**Task description:**
Going line by line through the listing, how many lines hold "valued"? State nothing but the number.

**Data to process:**
::::::::

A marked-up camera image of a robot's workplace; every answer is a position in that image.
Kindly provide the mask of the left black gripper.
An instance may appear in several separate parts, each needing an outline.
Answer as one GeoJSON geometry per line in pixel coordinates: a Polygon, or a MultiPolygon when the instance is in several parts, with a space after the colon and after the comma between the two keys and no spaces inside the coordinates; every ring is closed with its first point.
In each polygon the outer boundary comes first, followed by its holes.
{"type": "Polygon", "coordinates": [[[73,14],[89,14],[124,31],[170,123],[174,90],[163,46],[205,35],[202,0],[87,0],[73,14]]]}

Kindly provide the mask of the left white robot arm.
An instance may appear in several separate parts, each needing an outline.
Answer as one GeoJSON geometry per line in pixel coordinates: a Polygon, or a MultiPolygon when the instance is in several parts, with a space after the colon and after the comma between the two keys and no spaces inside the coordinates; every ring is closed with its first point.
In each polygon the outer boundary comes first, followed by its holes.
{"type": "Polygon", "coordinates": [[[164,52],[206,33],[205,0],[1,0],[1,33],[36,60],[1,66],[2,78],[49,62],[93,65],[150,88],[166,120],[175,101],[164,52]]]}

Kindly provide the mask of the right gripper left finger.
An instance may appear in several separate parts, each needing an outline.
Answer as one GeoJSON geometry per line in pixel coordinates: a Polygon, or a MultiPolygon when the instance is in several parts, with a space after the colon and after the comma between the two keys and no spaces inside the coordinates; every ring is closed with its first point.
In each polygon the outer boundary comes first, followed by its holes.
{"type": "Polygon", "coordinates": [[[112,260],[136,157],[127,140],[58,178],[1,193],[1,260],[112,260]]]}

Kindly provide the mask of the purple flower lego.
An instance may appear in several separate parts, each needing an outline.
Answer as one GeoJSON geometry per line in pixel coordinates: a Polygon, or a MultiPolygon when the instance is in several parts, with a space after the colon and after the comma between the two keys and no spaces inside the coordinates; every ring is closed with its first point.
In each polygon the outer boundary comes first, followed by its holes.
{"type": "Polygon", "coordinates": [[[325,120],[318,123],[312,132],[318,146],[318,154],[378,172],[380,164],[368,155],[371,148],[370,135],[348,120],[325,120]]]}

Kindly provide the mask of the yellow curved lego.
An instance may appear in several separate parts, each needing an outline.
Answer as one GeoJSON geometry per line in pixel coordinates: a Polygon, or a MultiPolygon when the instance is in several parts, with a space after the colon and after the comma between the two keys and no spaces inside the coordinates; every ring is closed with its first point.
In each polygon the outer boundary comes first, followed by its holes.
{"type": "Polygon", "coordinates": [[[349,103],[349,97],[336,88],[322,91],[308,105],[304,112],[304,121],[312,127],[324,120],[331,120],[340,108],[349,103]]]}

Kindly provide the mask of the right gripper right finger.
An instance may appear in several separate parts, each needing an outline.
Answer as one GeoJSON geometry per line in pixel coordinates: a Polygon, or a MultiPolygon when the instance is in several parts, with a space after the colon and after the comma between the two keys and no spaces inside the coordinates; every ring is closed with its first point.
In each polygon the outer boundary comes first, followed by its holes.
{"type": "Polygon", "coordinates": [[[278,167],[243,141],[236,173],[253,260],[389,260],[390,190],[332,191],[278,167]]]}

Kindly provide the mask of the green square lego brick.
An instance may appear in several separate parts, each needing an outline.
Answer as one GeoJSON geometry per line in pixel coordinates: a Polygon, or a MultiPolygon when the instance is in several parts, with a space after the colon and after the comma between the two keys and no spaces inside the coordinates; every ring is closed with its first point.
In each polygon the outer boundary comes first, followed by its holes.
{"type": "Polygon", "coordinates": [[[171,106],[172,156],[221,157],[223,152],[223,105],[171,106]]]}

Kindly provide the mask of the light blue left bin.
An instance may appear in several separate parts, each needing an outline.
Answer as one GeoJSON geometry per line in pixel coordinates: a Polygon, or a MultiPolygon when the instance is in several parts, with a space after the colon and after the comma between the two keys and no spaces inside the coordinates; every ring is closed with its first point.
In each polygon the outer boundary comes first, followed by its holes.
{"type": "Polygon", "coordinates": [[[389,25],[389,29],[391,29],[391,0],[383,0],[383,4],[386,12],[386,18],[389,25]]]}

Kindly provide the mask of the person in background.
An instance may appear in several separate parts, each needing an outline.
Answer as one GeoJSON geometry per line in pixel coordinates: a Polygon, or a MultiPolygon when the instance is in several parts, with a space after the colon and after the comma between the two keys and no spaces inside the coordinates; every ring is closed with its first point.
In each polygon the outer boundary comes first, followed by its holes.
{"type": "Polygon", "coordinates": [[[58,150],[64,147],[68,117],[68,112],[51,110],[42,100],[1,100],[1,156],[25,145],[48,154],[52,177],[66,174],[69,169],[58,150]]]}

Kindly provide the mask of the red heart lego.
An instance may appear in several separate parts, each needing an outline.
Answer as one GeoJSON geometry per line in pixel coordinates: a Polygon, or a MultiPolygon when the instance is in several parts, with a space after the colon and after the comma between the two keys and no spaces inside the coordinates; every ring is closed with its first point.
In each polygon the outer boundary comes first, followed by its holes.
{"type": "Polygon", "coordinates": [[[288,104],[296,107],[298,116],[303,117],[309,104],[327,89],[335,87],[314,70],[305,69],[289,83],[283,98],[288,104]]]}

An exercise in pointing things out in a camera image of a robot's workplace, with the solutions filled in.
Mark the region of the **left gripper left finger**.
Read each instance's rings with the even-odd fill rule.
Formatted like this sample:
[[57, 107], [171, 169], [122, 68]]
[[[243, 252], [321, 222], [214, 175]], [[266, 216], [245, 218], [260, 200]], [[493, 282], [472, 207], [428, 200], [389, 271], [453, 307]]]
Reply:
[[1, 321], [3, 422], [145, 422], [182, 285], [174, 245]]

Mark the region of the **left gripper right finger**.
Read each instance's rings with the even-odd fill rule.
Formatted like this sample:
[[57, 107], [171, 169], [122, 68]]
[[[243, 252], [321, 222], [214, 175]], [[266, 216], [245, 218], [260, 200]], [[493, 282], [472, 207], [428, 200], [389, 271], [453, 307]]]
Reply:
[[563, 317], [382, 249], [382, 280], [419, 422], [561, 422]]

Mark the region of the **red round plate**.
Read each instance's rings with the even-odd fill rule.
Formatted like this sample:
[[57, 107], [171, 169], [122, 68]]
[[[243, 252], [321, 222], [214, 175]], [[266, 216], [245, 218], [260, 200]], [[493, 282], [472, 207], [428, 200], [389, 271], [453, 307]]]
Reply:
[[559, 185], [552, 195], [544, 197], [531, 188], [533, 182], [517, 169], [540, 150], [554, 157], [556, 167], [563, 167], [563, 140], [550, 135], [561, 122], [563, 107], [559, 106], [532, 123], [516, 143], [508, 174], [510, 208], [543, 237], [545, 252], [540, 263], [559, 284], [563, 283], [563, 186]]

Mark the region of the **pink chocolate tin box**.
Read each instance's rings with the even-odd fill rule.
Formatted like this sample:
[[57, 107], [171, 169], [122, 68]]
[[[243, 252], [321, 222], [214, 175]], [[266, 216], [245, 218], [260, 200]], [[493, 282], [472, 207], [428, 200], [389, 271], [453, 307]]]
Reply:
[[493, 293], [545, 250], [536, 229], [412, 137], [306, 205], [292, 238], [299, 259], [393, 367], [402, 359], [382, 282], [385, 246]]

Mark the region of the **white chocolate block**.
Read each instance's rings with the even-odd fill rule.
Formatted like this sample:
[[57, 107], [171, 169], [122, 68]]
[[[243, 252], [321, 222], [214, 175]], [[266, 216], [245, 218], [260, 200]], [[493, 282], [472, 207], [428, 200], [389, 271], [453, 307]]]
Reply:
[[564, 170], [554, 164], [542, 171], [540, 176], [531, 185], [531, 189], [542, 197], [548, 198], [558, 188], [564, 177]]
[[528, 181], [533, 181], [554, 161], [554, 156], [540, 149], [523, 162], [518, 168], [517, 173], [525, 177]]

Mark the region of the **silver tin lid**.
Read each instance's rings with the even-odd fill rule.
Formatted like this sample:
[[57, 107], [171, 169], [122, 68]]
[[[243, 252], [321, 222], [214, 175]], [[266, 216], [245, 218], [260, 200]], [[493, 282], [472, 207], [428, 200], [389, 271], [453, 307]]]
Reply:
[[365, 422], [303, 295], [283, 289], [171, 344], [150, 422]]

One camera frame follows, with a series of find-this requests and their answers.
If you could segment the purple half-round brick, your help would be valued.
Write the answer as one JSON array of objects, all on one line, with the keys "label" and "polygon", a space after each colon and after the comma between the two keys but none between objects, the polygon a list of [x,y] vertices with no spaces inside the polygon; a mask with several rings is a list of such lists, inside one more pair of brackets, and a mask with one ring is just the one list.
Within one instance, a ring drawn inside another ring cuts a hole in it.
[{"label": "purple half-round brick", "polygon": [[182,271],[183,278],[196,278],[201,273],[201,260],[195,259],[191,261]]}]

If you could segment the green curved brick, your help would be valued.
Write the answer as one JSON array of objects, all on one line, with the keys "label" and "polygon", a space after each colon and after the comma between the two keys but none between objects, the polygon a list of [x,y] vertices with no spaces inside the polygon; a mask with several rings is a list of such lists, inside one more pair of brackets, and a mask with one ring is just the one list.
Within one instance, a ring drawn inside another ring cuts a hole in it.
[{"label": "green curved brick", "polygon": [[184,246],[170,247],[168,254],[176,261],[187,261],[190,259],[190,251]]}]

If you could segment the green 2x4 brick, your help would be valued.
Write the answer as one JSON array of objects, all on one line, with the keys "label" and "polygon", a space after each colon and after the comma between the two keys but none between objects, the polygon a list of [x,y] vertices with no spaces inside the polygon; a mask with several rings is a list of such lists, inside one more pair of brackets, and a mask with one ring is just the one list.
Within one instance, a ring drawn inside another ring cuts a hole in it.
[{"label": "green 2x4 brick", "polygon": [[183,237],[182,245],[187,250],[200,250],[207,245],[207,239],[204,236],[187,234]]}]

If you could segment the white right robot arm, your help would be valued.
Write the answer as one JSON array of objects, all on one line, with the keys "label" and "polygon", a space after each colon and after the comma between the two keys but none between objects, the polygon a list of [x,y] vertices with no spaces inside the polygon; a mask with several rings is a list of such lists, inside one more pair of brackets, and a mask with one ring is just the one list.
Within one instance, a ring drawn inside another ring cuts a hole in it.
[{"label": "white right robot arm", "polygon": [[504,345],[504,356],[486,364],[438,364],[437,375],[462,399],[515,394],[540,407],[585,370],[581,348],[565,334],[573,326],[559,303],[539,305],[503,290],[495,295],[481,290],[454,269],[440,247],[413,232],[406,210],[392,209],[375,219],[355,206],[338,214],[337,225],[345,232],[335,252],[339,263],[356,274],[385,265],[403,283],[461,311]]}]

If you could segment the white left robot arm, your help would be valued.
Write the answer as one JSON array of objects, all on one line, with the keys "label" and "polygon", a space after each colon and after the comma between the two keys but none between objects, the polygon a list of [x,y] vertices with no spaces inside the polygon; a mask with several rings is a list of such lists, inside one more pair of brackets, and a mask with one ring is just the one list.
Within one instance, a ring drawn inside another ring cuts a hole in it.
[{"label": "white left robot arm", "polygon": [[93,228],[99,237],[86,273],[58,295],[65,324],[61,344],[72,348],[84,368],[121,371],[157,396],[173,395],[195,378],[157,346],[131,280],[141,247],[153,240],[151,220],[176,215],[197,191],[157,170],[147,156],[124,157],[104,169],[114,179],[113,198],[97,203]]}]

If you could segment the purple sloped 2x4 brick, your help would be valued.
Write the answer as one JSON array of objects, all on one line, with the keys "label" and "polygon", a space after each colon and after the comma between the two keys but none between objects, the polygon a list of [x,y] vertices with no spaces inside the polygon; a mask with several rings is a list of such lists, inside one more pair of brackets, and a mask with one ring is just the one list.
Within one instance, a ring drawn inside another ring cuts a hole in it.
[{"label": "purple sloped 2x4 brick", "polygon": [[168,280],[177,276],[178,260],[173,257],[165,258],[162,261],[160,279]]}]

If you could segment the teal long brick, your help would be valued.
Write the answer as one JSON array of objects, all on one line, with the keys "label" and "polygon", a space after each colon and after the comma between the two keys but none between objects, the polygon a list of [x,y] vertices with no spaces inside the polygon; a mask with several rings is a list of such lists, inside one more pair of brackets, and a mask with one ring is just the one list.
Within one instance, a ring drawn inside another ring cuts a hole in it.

::::::::

**Answer to the problem:**
7